*What you will do*
What is needed is every line of the material that contains "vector".

*Provided data*
▬▬▬
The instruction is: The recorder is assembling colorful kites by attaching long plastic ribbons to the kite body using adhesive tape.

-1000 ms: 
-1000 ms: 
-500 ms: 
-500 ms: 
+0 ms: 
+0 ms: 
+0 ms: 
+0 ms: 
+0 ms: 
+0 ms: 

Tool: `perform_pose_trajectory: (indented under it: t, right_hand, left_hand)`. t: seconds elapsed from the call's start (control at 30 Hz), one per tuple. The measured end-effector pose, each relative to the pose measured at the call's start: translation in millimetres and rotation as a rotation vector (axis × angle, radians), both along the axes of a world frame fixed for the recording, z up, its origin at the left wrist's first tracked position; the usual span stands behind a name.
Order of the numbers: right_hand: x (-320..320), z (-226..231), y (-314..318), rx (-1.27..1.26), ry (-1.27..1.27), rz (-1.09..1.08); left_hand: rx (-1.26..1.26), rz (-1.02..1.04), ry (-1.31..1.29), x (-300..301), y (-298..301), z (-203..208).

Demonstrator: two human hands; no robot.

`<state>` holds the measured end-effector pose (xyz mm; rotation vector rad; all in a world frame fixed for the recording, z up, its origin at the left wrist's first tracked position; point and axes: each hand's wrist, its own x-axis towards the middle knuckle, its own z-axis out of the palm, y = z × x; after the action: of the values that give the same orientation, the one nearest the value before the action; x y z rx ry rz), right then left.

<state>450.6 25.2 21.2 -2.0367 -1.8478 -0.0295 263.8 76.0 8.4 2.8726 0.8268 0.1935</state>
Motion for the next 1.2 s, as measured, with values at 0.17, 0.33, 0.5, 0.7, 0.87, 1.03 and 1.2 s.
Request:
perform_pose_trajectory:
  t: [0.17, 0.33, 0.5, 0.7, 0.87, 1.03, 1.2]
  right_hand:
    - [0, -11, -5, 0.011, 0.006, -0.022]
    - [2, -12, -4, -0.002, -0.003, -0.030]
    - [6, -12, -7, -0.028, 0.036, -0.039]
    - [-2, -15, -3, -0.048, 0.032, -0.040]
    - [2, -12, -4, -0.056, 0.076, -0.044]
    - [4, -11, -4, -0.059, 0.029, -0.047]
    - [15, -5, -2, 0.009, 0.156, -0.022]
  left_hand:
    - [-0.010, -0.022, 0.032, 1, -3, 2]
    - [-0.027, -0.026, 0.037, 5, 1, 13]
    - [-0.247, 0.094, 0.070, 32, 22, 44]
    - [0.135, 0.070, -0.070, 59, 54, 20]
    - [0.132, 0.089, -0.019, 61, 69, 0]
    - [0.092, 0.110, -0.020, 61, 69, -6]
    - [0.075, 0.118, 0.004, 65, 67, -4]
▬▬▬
*Written answer*
Tool: `perform_pose_trajectory: (indented under it: t, right_hand, left_hand)`. t: seconds elapsed from the call's start (control at 30 Hz), one per tuple. The measured end-effector pose, each relative to the pose measured at the call's start: translation in millimetres and rotation as a rotation vector (axis × angle, radians), both along the axes of a world frame fixed for the recording, z up, its origin at the left wrist's first tracked position; the usual span stands behind a name.
`<state>` holds the measured end-effector pose (xyz mm; rotation vector rad; all in a world frame fixed for the recording, z up, its origin at the left wrist's first tracked position; point and axes: each hand's wrist, its own x-axis towards the middle knuckle, its own z-axis out of the palm, y = z × x; after the action: of the values that give the same orientation, the one nearest the value before the action; x y z rx ry rz), right then left.

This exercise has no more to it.